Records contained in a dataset
○ ○ ○ ○ ○

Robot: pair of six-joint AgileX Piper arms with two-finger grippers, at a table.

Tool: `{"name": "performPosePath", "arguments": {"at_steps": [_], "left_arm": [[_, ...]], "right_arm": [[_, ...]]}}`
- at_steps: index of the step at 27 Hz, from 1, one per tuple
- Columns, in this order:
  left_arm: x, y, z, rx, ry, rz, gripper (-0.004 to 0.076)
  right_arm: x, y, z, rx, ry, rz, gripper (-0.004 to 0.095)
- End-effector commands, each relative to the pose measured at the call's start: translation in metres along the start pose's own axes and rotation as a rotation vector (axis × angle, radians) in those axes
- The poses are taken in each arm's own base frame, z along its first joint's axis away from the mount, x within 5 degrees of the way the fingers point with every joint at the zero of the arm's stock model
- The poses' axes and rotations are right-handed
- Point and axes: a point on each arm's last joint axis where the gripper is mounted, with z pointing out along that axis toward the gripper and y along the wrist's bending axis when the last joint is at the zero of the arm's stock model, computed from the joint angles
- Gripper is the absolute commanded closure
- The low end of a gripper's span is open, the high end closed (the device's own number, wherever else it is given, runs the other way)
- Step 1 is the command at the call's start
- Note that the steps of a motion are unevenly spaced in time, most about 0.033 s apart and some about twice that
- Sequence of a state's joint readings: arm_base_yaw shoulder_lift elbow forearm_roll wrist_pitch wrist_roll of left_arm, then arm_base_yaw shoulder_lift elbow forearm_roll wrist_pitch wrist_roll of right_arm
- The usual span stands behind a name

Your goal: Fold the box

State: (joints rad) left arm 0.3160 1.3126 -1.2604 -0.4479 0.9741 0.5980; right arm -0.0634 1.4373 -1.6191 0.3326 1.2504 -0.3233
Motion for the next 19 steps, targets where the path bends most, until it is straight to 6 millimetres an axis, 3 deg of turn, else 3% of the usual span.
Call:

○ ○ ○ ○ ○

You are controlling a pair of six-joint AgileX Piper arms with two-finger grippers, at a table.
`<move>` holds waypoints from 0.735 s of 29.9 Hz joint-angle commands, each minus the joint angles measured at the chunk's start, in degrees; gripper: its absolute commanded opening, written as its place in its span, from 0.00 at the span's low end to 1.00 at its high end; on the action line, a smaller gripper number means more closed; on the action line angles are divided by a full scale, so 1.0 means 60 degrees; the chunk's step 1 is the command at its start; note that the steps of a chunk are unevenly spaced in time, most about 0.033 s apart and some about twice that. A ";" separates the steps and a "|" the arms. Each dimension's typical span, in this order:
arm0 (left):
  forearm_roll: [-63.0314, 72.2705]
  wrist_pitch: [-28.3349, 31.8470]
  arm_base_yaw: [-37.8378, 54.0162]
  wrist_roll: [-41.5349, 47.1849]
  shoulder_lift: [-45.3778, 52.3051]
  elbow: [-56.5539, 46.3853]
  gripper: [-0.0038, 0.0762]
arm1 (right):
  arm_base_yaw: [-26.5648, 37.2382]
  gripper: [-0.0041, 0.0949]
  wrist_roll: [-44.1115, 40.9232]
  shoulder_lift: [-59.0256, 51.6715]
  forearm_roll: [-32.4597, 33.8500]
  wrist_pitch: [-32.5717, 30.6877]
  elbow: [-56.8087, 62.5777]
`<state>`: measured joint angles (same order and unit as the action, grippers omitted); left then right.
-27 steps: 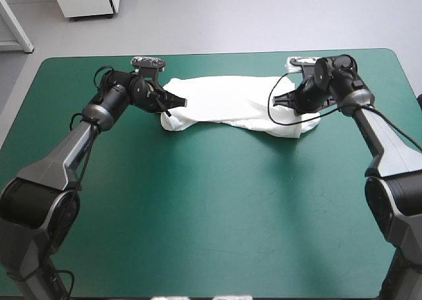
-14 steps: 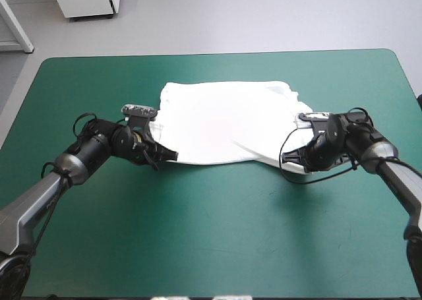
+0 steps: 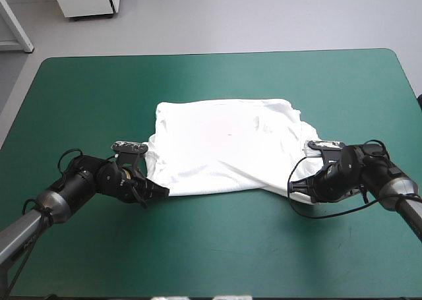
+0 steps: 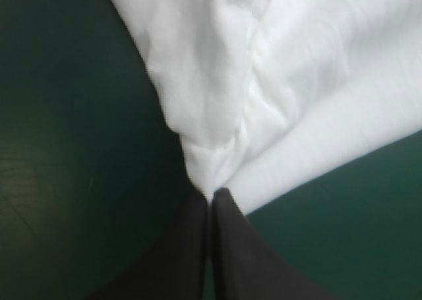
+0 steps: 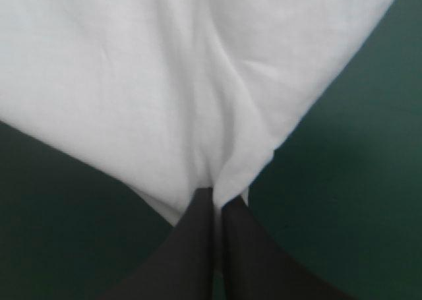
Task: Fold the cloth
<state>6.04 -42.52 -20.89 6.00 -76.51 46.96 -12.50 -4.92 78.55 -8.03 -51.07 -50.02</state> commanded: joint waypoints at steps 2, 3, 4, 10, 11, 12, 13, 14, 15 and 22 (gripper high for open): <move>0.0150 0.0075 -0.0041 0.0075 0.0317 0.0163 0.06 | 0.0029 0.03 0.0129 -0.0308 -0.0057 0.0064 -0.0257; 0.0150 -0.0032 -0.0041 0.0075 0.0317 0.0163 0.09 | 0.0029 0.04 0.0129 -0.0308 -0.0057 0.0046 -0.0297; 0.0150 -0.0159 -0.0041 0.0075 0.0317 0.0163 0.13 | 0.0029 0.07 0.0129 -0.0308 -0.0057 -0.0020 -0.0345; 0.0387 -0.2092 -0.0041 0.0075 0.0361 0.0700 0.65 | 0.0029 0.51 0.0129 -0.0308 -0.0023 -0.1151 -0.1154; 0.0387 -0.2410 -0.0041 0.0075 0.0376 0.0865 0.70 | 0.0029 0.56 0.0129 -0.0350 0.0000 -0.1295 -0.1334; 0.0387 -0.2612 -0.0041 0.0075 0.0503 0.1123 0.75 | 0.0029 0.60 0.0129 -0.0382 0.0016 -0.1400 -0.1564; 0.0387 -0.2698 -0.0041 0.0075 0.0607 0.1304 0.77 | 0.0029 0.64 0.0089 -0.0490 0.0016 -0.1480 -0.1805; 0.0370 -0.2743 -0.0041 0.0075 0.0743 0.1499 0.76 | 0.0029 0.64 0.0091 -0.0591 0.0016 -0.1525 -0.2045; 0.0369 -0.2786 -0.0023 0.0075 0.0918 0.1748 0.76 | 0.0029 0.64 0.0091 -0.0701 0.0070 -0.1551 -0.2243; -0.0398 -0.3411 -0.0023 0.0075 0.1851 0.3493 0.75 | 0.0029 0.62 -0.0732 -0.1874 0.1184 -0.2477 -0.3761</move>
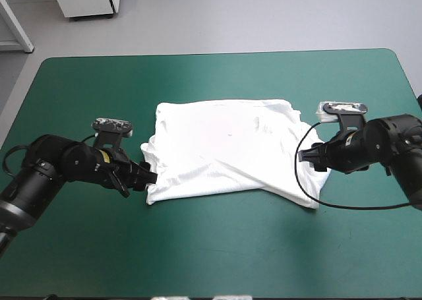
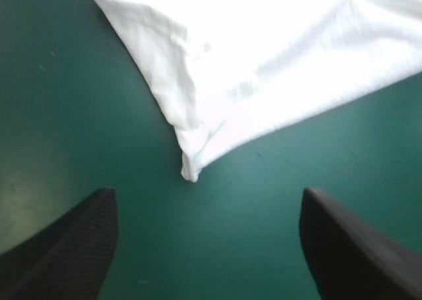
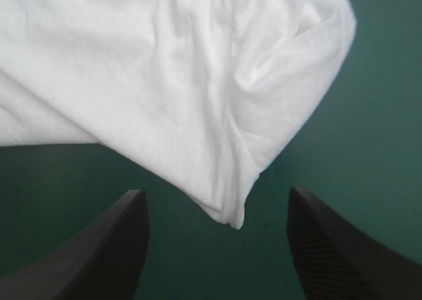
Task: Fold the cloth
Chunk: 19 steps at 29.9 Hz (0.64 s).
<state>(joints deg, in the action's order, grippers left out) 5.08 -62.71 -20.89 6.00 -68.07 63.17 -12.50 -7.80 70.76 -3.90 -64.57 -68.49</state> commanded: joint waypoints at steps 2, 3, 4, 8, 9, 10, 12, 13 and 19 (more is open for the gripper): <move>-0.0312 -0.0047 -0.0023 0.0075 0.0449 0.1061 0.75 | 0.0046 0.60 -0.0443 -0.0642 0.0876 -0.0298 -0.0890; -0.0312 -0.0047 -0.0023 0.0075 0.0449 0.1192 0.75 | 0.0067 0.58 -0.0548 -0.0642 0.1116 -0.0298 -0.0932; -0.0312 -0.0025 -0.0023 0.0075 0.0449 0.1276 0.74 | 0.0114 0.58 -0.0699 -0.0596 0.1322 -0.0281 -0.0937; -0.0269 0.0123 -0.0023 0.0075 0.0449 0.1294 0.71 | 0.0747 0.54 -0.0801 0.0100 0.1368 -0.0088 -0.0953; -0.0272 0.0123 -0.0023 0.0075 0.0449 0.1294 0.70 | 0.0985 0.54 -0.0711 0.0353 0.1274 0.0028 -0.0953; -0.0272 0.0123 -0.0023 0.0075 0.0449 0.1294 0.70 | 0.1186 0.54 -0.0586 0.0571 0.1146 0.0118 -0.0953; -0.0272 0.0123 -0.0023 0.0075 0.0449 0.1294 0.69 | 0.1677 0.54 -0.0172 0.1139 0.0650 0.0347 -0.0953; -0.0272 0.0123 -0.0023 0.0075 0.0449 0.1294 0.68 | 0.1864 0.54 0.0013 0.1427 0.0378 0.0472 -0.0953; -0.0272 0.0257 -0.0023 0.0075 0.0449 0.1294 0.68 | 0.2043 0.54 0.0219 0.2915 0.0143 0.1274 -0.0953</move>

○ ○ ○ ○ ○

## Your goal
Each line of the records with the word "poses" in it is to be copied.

## Task solution
- The poses are taken in each arm's own base frame, z along its first joint's axis away from the mount, x within 5 degrees of the way the fingers point with every joint at the zero of the arm's stock model
- The poses' axes and rotations are right-handed

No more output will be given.